Allahu Teala bizi bu hakikatlerden ayırmasın. Allahu Teala hatırlatıyor zaten ama biz bilincimizde bu gerçekleri hatırlayarak, unutmayarak, aklımızda tutarak, zikir boyutunda Allah’ı aklımızda tutarak yaşayarak bu gerçeklerin yaşanacağı günde en güzel şekilde muamele gören kullarından eylesin inşallah.

Sadakallahulazim.


FATIR (3. Sohbet) 3.Ayet#


SOHBET KAYDINI MP3 OLARAK DİNLEMEK VEYA İNDİRMEK İÇİN ALTERNATİF LİNK:

https://yadi.sk/d/xhvYrqgemnU6e


FATIR 3:

يَا أَيُّهَا النَّاسُ اذْكُرُوا نِعْمَتَ اللَّهِ عَلَيْكُمْ هَلْ مِنْ خَالِقٍ غَيْرُ اللَّهِ يَرْزُقُكُم مِّنَ السَّمَاء وَالْأَرْضِ لَا إِلَهَ إِلَّا هُوَ فَأَنَّى تُؤْفَكُونَ

Yâ eyyuhân nâsuzkurû ni’metallâhi aleykum, hel min hâlikın gayrullâhi yerzukukum mines semâi vel ard(ardı), lâ ilâhe illâ huve fe ennâ tu’fekûn(tu’fekûne).

1. yâ eyyuhâ : ey
2. en nâsu : insanlar
3. uzkurû : zikredin, anın
4. ni’metallâhi : Allah’ın ni’meti
5. aleykum : sizin üzerinize
6. hel : (var) mı
7. min hâlikın : bir yaratıcı(dan)
8. gayrullâhi (gayru allâhi) : Allah’tan başka
9. yerzuku-kum : sizi rızıklandırır
10 min es semâi : semadan, gökten
11 ve el ardı : ve yer
12 lâ ilâhe : ilâh yoktur
13 illâ : ancak, dışında
14 huve : o
15 fe : öyleyse
16 ennâ : nasıl
17 tû’fekûne : döndürülüyorsunuz

“Ey insanlar! Allah’ın üzerinizdeki ni’metini zikredin. Sizi göklerden ve yerden rızıklandıran, Allah’tan başka bir Halîk (bir Yaratıcı) var mı? O’ndan başka İlâh yoktur. Öyleyse nasıl (îmândan) döndürülüyorsunuz?


 

SOHBETİN YAZIYA DÖKÜLMÜŞ METNİ:

Fatır Suresine 3. Ayetten itibaren devam ediyoruz. Geçen ki sohbette bahsetmiştik. “Allah’ın insanlar üzerine açacağı rahmeti tutacak yoktur, O’nun tuttuğunu da gönderecek/salıverecek yoktur” demiştik. Orada bir konuyu biraz daha teferruatlandırmak istiyorum. Burada açan kim? Allahû Teâlâ. İleten kim? Melek. Yani Allah açıyor, Allah’ın açtığını da dağıtan kim? Melek. Fakat ayetin ikinci kısmında Allah tutarsa diyor ya. Tutan kim? Allah. Ama dikkat edin ileten melek değil. Allahû Teâlâ burada kudretini sergiliyor. Eğer ben tutarsam melek bile onu iletemez diyor. Yani Allahû Teâlâ’nın izni olmadan melek bile iletemiyor. Yani burada meleklerin konumu da Allah’ın gücü ile beraber. Güç ve kudret sahibi olan Allahû Teâlâ. Melekler onun görevlisi. Bunu nereden anladık.
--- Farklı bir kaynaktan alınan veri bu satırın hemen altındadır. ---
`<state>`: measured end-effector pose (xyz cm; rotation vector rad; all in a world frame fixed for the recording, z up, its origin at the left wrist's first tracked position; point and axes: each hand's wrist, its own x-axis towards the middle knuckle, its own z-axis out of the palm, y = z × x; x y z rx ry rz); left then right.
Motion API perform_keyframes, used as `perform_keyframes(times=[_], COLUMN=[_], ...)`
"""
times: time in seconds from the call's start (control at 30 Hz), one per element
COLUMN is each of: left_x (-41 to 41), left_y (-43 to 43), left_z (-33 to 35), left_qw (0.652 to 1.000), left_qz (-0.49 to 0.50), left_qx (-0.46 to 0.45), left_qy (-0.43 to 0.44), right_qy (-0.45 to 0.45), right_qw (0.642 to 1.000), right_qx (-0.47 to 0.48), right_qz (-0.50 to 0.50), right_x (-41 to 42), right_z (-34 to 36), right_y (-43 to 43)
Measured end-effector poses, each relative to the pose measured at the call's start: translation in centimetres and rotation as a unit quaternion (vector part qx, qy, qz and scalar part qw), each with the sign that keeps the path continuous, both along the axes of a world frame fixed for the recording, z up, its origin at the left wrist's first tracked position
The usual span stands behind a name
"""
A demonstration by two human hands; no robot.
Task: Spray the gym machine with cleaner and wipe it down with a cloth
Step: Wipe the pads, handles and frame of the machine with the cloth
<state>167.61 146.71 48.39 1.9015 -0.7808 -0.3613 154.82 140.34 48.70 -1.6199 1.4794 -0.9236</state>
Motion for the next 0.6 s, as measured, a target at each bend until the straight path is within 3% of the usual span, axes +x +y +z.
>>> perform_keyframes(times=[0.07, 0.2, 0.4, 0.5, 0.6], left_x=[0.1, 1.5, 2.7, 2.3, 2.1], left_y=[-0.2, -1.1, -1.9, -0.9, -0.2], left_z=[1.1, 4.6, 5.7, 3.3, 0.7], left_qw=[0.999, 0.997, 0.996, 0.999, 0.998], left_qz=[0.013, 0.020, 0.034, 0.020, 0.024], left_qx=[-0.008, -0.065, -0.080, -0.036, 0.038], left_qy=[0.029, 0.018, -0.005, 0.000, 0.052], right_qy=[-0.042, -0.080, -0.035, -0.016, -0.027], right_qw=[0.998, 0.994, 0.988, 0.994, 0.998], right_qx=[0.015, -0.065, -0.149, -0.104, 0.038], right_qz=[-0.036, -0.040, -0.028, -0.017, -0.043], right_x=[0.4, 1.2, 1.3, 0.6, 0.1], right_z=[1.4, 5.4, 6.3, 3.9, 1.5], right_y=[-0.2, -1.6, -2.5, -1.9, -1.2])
felâ mursile lehû mim bağdih( فَلَا مُرْسِلَ لَهُ مِنْ بَعْدِهٖ )

Birinci ayette geçen melekleri elçiler yapardı ifadesi ile birleştirdiğimizde meleklerin de gönderici sıfatı ile rol aldığını ama kendi başlarına bir iş yapamadıklarını ancak Allahû Teâlâ’nın izni ile bu işi gerçekleştirdiklerini biraz daha vurgulamak istedim.

İkinci olarak da Mâ yeftehıllâhu linnâsi(مَا يَفْتَحِ اللّٰهُ لِلنَّاسِ) diyor sonra min rahmetin(مِنْ رَحْمَةٍ) diyor. Rahmetinden diyor ya. Burada Arapça bir ifade var. Nekra olarak gelmiş. Yani sonu tenvinli. Arapçada iki şey var: bir marife gelir bir de nekra gelir. Marife belirgin bir şeydir. Belirli bir şey. Yani mesela el-hamd gibi. Bir de “el” takısı gelmeden gelir, sonuna da tenvin alır. Üstün, ötre ya da esre tenvin. Bu da nekra oluyor. Yani herhangi bir manasına geliyor.
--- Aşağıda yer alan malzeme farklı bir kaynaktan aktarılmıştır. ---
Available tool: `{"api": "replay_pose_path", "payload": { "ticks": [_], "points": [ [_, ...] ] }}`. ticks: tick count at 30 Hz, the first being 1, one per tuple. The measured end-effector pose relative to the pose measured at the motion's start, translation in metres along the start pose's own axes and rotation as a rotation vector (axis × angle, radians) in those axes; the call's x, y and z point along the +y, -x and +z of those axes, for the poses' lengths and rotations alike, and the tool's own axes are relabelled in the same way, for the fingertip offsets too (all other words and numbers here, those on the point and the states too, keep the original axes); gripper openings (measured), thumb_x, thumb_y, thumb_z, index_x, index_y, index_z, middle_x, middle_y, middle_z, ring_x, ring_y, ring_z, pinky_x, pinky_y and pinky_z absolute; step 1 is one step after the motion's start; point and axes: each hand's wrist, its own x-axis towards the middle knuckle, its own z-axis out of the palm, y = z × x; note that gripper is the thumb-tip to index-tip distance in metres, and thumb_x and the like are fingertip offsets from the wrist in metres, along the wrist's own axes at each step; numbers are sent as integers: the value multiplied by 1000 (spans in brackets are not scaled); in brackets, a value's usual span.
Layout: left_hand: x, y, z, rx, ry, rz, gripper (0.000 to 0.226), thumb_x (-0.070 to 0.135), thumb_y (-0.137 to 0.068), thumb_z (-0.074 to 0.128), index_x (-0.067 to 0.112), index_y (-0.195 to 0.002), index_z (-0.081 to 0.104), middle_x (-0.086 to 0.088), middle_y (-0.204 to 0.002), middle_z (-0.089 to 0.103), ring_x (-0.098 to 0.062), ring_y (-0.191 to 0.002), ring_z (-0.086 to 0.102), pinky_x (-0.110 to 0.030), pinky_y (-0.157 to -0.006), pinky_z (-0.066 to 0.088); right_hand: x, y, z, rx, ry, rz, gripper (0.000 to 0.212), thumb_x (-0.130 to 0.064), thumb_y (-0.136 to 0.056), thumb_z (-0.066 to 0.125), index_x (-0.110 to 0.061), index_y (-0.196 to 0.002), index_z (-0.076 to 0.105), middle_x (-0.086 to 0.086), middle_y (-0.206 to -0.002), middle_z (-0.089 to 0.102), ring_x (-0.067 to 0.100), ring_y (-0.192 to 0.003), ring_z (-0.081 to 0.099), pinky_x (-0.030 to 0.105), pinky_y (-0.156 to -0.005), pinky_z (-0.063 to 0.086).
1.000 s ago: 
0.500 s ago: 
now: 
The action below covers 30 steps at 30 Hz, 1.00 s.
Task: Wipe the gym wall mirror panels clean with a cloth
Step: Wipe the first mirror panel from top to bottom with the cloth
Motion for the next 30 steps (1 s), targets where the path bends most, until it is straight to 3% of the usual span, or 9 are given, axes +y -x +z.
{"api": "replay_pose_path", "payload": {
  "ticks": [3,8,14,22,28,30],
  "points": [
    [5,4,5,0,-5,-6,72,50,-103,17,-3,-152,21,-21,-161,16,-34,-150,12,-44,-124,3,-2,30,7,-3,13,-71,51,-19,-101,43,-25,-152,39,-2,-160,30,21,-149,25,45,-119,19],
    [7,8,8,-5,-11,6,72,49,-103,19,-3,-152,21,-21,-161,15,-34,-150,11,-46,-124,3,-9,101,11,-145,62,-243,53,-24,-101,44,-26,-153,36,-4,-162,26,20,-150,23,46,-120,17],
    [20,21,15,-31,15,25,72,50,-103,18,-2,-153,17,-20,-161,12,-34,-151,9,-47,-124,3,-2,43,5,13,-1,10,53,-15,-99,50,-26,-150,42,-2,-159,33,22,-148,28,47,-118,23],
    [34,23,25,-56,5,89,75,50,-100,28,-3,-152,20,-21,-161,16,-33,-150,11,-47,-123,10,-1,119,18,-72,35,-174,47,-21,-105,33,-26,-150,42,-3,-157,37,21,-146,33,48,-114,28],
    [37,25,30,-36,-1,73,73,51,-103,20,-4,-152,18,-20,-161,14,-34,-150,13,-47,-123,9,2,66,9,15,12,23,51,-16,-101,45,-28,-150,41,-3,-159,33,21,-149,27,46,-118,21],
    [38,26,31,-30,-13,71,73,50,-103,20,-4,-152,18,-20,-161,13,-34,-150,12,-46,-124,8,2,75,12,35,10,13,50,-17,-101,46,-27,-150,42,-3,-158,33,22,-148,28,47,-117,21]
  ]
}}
Birincisi marife belirli. İkincisi ise belirsiz, herhangi bir. Burada nasıl gelmiş? Rahmetin derken nekra gelmiş, yani belirsiz gelmiş. Bunun da hikmeti şu: Nekra bilinmeyen demekti ya. Yani sizin bilebileceğiniz bir rahmet değil bu. Niteliğini mahiyetini bilemeyeceğiniz, gizemli, anlaşılmaz bir rahmet demektir. Yani o kadar büyük bir kavram ki o rahmet, nekra yani sizin için belirli değil o, anlayabileceğiniz bir şey değil. Geçen hafta bahsetmiştik: Hani ben rahmetimi üç kısma ayırdım da dünyaya ancak birini gönderdim ifadesi var ya. Daha biz birini bile anlamaya malik değiliz. E diğer kısımları nasıl anlayacağız? Ve de mümkün değil o. Sizin bilebileceğiniz bir şey değil manasında. Hani burada da Arapça ifadelere özgü olarak manaya giden yerde bir izahat olarak bunu söylemek istedim.

Üçüncü ayete gelelim:

Bismillahirrahmanirrahim.

Yâ eyyuhen nâs – Ey insanlar.

uzkurû niğmetallâhi aleykum – Allah’ın üzerinizdeki nimetlerini hatırlayın.

hel min hâligın ğayrullâhi – Allah’tan başka bir yaratan mı var?

yerzugukum mines semâi vel ard – Size gökten ve yerden rızık veriyor.

lâ ilâhe illâ hu – O’ndan başka ilah yoktur.

feennâ tué’fekûn – O halde nasıl döndürülüyorsunuz?

Burada cümle “Yâ eyyuhen nâs” diye başlamış. “Ey insanlar”. “Yâ eyyuhel müminin” dememiş. “Ey müminler” dememiş. Bütün insanlara bir hitap var. Buradan inanan, inanmayan, kafir, Müslüman herkesi anlamamız gerektiğini görüyoruz. İşte bu da Kuranı Kerim’in sadece Müslümanlara değil bütün insanlığa, hatta cinlere yollanmış bir kitap olduğunun göstergesidir.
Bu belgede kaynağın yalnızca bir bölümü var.